**Problem to solve**
Give the records again, every one, exactly.

**Provided material**
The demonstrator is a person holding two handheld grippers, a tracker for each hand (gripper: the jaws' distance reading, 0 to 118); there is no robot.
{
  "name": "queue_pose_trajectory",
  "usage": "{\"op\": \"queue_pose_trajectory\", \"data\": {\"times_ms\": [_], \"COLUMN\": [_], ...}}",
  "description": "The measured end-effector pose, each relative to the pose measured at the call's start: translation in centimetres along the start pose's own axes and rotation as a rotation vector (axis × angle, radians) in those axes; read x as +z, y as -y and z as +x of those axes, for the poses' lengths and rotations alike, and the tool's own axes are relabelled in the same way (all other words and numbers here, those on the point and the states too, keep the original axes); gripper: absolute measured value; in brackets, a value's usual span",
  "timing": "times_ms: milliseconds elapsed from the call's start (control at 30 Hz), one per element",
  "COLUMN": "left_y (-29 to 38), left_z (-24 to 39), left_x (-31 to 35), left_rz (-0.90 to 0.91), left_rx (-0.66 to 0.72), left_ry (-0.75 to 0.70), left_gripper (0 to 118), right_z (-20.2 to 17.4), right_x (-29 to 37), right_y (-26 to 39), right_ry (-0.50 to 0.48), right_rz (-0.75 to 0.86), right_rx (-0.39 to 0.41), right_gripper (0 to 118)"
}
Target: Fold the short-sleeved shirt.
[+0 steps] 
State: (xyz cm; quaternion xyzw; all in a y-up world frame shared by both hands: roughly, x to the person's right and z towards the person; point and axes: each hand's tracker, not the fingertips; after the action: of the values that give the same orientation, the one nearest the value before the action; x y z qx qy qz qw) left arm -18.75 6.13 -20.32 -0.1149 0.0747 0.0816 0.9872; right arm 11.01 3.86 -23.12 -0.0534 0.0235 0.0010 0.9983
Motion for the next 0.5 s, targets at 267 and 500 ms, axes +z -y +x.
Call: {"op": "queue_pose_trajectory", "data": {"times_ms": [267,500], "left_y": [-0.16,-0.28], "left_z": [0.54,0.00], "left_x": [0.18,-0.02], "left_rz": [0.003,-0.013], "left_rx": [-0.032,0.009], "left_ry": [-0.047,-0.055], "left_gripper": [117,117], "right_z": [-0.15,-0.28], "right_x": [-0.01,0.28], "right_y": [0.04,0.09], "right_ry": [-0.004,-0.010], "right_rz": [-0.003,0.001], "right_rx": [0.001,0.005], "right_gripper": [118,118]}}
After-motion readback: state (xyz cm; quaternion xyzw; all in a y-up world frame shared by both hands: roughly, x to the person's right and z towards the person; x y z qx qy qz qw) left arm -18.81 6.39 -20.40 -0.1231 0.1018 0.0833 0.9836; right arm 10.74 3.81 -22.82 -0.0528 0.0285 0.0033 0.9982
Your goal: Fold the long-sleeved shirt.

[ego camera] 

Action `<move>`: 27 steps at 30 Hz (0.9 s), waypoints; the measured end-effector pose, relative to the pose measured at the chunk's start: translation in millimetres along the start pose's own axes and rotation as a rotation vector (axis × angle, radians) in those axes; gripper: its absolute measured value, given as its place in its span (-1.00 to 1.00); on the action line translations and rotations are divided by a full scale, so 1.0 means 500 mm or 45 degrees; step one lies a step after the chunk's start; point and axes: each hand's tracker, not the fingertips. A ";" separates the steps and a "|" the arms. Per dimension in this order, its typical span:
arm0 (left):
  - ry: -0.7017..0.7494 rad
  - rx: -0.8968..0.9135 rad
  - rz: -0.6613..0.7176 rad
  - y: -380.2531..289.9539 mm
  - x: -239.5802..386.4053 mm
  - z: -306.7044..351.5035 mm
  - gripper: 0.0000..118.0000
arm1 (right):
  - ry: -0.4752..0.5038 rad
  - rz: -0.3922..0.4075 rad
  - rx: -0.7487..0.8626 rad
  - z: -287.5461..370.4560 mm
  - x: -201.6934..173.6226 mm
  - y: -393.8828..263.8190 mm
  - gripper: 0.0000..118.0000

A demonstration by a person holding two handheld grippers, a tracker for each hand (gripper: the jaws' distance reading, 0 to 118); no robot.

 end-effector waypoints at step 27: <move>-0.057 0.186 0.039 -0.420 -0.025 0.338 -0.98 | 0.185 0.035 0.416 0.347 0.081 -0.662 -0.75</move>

**Task answer**
The demonstrator is a person holding two handheld grippers, a tracker for each hand (gripper: the jaws' distance reading, 0 to 118); there is no robot.
{
  "name": "queue_pose_trajectory",
  "usage": "{\"op\": \"queue_pose_trajectory\", \"data\": {\"times_ms\": [_], \"COLUMN\": [_], ...}}",
  "description": "The measured end-effector pose, each relative to the pose measured at the call's start: translation in centimetres along the start pose's own axes and rotation as a rotation vector (axis × angle, radians) in those axes; read x as +z, y as -y and z as +x of those axes, for the poses' lengths and rotations alike, and the tool's own axes are relabelled in the same way (all other words and numbers here, those on the point and the states too, keep the original axes); gripper: absolute measured value; in brackets, a value's usual span",
  "timing": "times_ms: milliseconds elapsed from the call's start (control at 30 Hz), one per element",
  "COLUMN": "left_y (-29 to 38), left_z (-24 to 39), left_x (-31 to 35), left_rz (-0.90 to 0.91), left_rx (-0.66 to 0.72), left_ry (-0.75 to 0.70), left_gripper (0 to 118), right_z (-20.2 to 17.4), right_x (-29 to 37), right_y (-26 to 39), right_ry (-0.50 to 0.48), right_rz (-0.75 to 0.86), right_rx (-0.39 to 0.41), right_gripper (0 to 118)"
}
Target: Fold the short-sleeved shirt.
[+0 steps] 
State: (xyz cm; quaternion xyzw; all in a y-up world frame shared by both hands: roughly, x to the person's right and z towards the person; point and axes: each hand's tracker, not the fingertips; after the action: of the values that give the same orientation, the one nearest the value before the action; x y z qx qy qz qw) left arm -18.75 6.13 -20.32 -0.1149 0.0747 0.0816 0.9872; right arm 11.01 3.86 -23.12 -0.0534 0.0235 0.0010 0.9983
Motion for the next 0.5 s, targets at 267 and 500 ms, axes +z -y +x.
Call: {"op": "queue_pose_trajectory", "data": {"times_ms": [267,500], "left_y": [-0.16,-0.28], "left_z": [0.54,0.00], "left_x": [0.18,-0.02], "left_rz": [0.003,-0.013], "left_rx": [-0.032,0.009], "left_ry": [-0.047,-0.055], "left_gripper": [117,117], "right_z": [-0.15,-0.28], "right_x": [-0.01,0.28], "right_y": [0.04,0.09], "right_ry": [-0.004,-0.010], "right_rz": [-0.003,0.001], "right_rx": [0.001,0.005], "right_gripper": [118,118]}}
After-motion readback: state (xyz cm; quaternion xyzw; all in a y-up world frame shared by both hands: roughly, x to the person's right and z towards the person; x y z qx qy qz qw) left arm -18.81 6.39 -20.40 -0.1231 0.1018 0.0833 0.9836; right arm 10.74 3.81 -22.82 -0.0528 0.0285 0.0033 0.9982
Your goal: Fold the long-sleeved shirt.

[ego camera] 

Action `<move>`: 27 steps at 30 Hz (0.9 s), waypoints; the measured end-effector pose, relative to the pose measured at the chunk's start: translation in millimetres along the start pose's own axes and rotation as a rotation vector (axis × angle, radians) in those axes; gripper: its absolute measured value, given as its place in its span (-1.00 to 1.00); on the action line translations and rotations are divided by a full scale, so 1.0 means 500 mm or 45 degrees; step one lies a step after the chunk's start; point and axes: each hand's tracker, not the fingertips. A ";" separates the steps and a "|" the arms. Per dimension in this order, its typical span:
arm0 (left):
  - ry: -0.7017..0.7494 rad
  - rx: -0.8968..0.9135 rad
  - rz: -0.6613..0.7176 rad
  - y: -380.2531..289.9539 mm
  - x: -239.5802..386.4053 mm
  - z: -306.7044..351.5035 mm
  - gripper: 0.0000..118.0000
arm1 (right):
  - ry: -0.4752..0.5038 rad
  - rz: -0.3922..0.4075 rad
  - rx: -0.7487..0.8626 rad
  - z: -287.5461..370.4560 mm
  - x: -201.6934..173.6226 mm
  - y: -393.8828..263.8190 mm
  - gripper: 0.0000..118.0000

A demonstration by a person holding two handheld grippers, a tracker for each hand (gripper: the jaws' distance reading, 0 to 118); no robot.

 end-effector waypoints at step 27: <move>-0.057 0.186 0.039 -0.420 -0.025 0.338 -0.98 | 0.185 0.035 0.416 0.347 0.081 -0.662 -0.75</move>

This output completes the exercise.